If you work hard, you really get something in return, says Ahmed. He doesn't take this for granted, because in Turkey this is still not the case. Nevertheless, finding work as a foreigner is also very difficult in Austria. “In other countries like France, students can work besides their academic studies, no matter where they come from. Austria is far away from this preferable state”, Ahmed commiserates. He fortunately has the Austrian citizenship, but knows the problems from the time when didn't.
The whole integration debate that is taking place in Austria since a few decades is generally a very difficult topic for him. He is aware of many Turks behaving in a negative way, but he still hates all the generalizations. “If you take the subway line 6 in Floridsdorf for example, you find enough Austrian people that you don't like to be with in the same wagon either.” According to Ahmed, there is no good and bad, but only well educated and poorly educated Turks, as there are in Turkey as well. Whenever he sees one of those poorly educated Turks on the streets acting silly, he understands why there are still so many people who feel hatred of foreigners.
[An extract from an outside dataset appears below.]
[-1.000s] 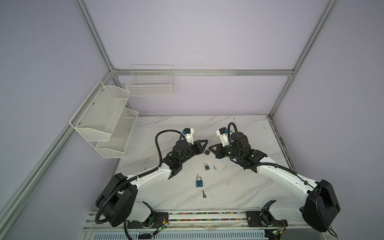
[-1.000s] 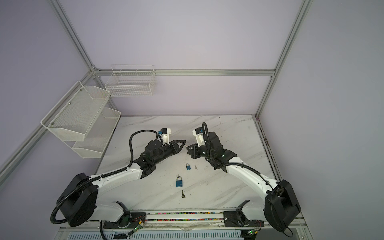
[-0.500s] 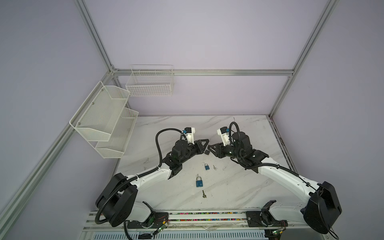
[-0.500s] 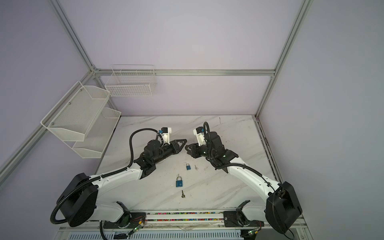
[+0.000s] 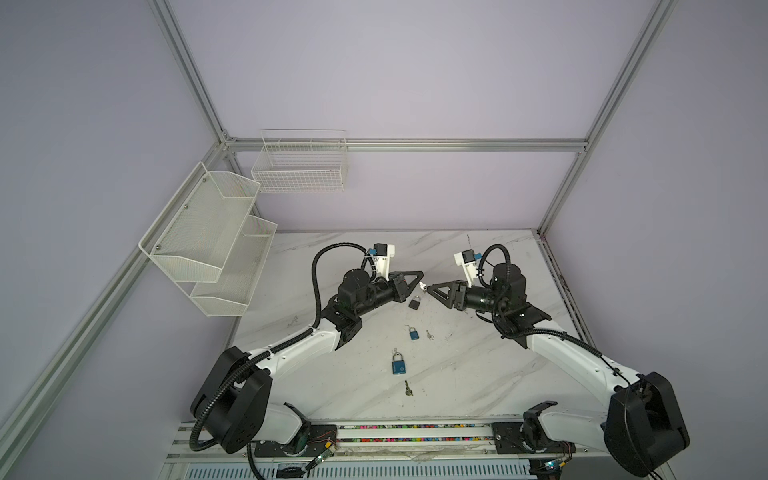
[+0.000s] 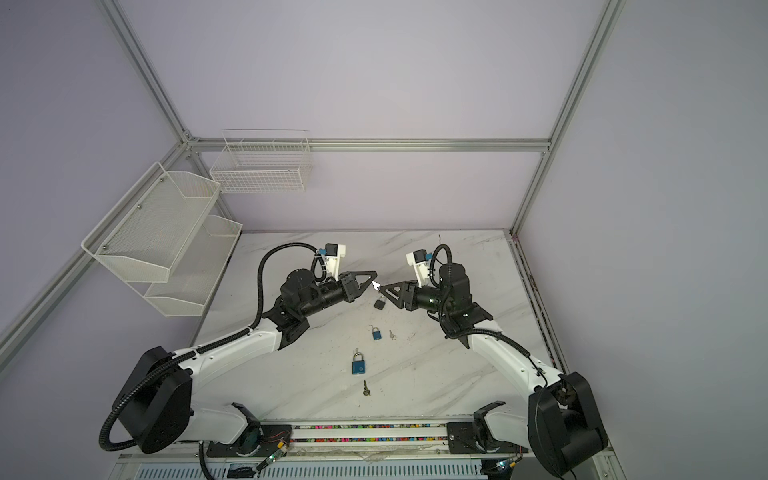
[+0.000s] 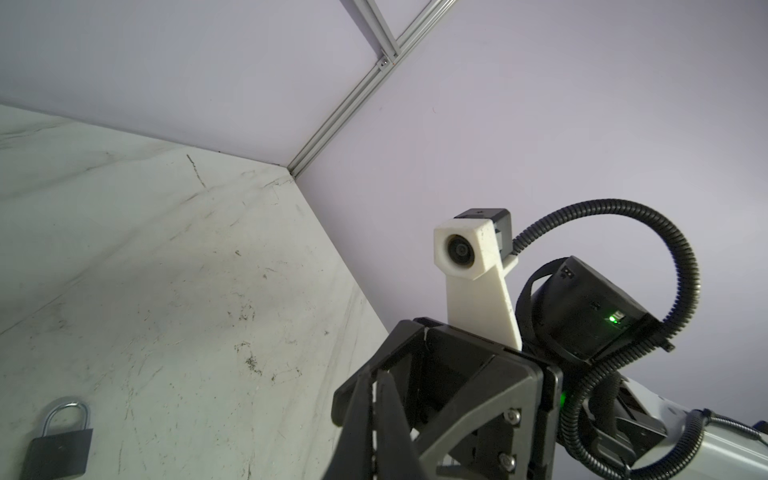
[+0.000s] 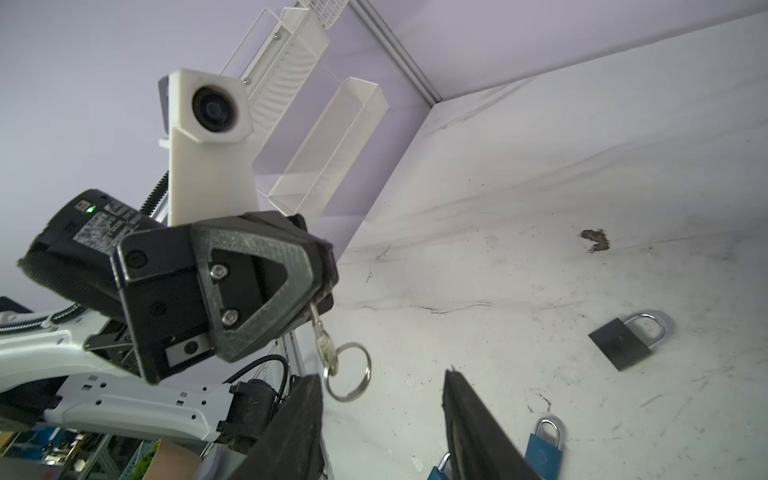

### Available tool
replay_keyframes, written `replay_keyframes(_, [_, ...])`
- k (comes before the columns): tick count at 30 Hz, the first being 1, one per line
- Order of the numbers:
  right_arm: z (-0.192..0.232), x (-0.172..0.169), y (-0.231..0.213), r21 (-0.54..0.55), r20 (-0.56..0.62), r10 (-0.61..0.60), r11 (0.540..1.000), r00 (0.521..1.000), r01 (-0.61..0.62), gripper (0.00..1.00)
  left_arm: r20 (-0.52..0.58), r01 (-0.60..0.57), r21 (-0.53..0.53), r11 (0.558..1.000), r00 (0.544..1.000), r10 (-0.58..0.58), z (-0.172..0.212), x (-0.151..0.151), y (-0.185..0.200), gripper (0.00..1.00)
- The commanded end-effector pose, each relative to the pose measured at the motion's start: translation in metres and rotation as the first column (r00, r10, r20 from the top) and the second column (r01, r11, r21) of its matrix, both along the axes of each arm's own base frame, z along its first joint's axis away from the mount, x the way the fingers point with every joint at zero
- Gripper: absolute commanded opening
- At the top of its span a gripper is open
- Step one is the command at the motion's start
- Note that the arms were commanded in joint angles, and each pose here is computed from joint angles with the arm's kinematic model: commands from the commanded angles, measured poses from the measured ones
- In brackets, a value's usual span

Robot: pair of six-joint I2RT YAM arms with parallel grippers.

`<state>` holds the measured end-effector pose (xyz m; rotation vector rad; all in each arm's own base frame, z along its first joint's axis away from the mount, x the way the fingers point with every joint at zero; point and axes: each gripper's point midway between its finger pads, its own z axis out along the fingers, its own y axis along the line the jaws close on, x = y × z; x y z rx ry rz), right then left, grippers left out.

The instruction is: Unlock with the key

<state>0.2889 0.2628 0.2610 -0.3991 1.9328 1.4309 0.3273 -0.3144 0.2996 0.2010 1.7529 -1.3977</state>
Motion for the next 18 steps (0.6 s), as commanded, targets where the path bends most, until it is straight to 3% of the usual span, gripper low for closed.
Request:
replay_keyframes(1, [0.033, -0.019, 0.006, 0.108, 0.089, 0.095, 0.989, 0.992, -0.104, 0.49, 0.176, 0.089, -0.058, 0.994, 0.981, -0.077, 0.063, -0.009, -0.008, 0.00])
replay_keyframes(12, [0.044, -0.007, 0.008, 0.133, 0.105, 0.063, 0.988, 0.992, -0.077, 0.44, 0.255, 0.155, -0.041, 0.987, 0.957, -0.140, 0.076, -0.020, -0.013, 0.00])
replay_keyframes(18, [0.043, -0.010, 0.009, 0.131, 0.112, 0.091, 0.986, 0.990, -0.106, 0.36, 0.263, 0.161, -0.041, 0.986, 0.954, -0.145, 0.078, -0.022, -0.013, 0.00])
On the other hand, there is no excuse for the politics of a Heinz-Christian Strache, and that he is allowed to advertise with placards that fan the hostility even more. In comparison to this inactivity and ignorance, the Turkish ambassador had to face a lot of harsh critique and threatenings after his famous interview. “Ten percent of his statements were exaggerated and provocative, sure, but he did mention a lot of very true issues”, Ahmed says. That the ambassador was ordered directly into the foreign office, and there have never been any consequences for Strache is simply inapprehensible for Ahmed.
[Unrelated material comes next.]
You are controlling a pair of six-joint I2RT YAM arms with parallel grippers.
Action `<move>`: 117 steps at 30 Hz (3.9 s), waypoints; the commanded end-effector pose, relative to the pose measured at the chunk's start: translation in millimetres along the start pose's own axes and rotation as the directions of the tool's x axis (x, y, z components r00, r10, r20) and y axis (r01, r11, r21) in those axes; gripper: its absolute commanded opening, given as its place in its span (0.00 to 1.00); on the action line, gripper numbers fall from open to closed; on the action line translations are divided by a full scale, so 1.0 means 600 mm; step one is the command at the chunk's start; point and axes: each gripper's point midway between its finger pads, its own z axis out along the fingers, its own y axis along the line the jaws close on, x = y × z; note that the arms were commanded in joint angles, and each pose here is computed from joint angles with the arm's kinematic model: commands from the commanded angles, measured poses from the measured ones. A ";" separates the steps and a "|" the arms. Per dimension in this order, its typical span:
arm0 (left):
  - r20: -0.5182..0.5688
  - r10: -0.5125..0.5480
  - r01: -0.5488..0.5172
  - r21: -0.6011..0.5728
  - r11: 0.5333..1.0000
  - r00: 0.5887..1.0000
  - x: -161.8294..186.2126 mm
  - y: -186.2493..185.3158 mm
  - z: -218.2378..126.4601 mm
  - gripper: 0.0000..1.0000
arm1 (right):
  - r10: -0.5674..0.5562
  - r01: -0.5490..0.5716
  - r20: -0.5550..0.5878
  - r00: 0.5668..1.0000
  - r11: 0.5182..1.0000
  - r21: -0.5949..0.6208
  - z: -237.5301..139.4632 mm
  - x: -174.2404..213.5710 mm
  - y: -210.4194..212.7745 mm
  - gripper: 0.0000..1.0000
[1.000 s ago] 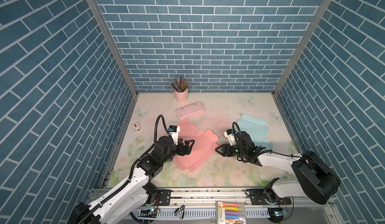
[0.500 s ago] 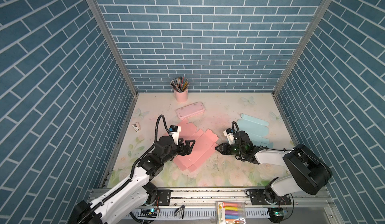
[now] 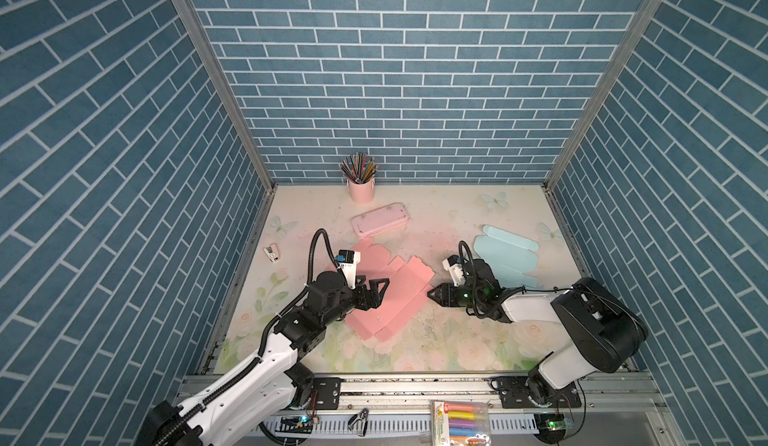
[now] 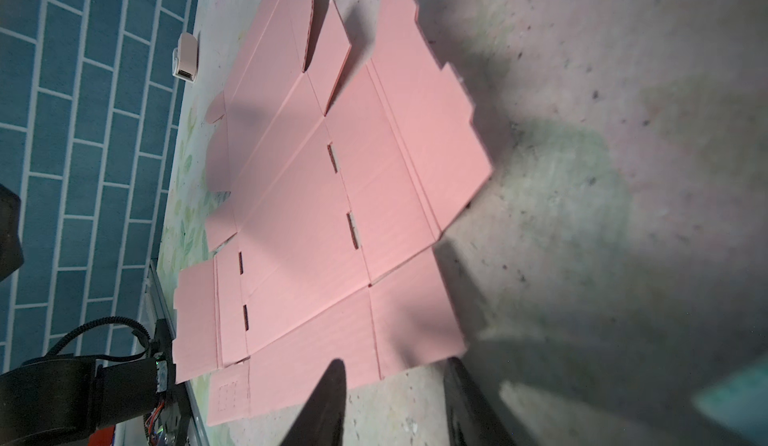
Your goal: Fold the paper box
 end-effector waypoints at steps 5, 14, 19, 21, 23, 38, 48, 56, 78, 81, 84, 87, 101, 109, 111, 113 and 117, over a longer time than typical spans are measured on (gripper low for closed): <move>0.010 -0.004 0.004 0.003 1.000 1.000 -0.002 0.000 -0.002 0.88 | 0.004 -0.004 0.043 0.999 1.000 -0.004 0.010 -0.032 0.008 0.41; 0.018 0.003 -0.003 0.002 1.000 1.000 -0.006 -0.001 -0.007 0.88 | 0.038 -0.039 0.058 0.998 0.999 0.016 -0.001 -0.025 0.001 0.56; 0.019 0.004 -0.004 0.009 1.000 1.000 -0.007 -0.003 -0.006 0.88 | 0.040 -0.042 0.073 0.997 0.999 0.029 -0.007 -0.028 0.000 0.57; 0.020 0.004 -0.004 0.012 1.000 1.000 -0.008 -0.005 -0.006 0.88 | 0.040 -0.042 0.071 0.997 0.999 0.024 -0.002 -0.032 0.001 0.56; 0.019 0.005 -0.005 0.019 1.000 1.000 -0.010 -0.008 -0.006 0.88 | 0.041 -0.041 0.065 0.997 0.999 0.008 0.006 -0.037 0.006 0.54; 0.022 0.002 -0.003 0.024 1.000 1.000 -0.008 -0.008 -0.008 0.88 | 0.023 -0.022 0.032 0.999 0.999 -0.041 0.045 -0.053 0.023 0.35; 0.015 0.001 -0.001 0.012 1.000 1.000 0.000 -0.001 -0.007 0.88 | -0.083 0.083 -0.028 0.996 0.996 0.010 0.057 -0.049 0.031 0.11; 0.014 -0.005 0.005 0.007 1.000 1.000 0.004 0.002 -0.009 0.88 | -0.241 0.249 -0.140 0.960 0.968 0.039 0.057 -0.051 0.037 0.00; 0.000 -0.032 0.032 -0.010 0.999 0.999 0.000 0.003 -0.002 0.88 | -0.604 0.553 -0.218 0.766 0.793 -0.255 0.082 -0.140 0.076 0.08; 0.003 -0.034 0.034 -0.008 0.999 0.999 0.000 0.003 -0.001 0.88 | -0.586 0.543 -0.230 0.777 0.809 -0.225 0.085 -0.147 0.071 0.17; -0.001 -0.038 0.038 -0.005 0.999 0.999 0.002 0.004 0.001 0.88 | -0.553 0.523 -0.218 0.804 0.832 -0.184 0.077 -0.155 0.073 0.34; -0.004 -0.039 0.039 -0.005 0.999 0.999 0.006 0.005 0.003 0.88 | -0.531 0.520 -0.177 0.828 0.847 -0.111 0.055 -0.170 0.079 0.55; -0.012 -0.019 0.019 -0.007 1.000 1.000 0.013 0.010 0.014 0.88 | -0.350 0.354 -0.067 0.934 0.934 0.049 -0.048 -0.106 0.126 0.68; -0.016 0.007 -0.007 -0.018 1.000 1.000 0.019 0.017 0.017 0.88 | -0.185 0.184 -0.056 0.981 0.983 -0.020 -0.058 -0.030 0.130 0.69; -0.016 0.009 -0.010 -0.013 1.000 1.000 0.020 0.018 0.017 0.88 | -0.140 0.138 -0.060 0.988 0.989 -0.045 -0.052 -0.017 0.127 0.69; -0.017 0.018 -0.018 -0.003 1.000 1.000 0.021 0.015 0.018 0.89 | -0.106 0.102 -0.060 0.993 0.993 -0.065 -0.046 -0.007 0.124 0.69; -0.032 0.034 -0.034 0.000 0.999 0.999 0.023 0.014 0.023 0.88 | -0.053 0.049 -0.055 0.997 0.996 -0.078 -0.034 0.004 0.113 0.68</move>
Austria has been an immigration country for a few decades, but still has a surprisingly bad integration politics, as Ahmed thinks. How to improve this? “There is no way. Politics don't change a whole society. Austrians are (often unpurposely) taught to be xenophobic since childhood. The way of thinking has to be adjusted step by step, and this takes a lot of time, years or maybe even decades. If this is improving, there is a least a small chance, that the situation of our future generations gets a lot better”, as Ahmed hopes.
(*On demand, the name was changed by the editors office.)
last time modified: July 14, 2011, 3:45 p.m.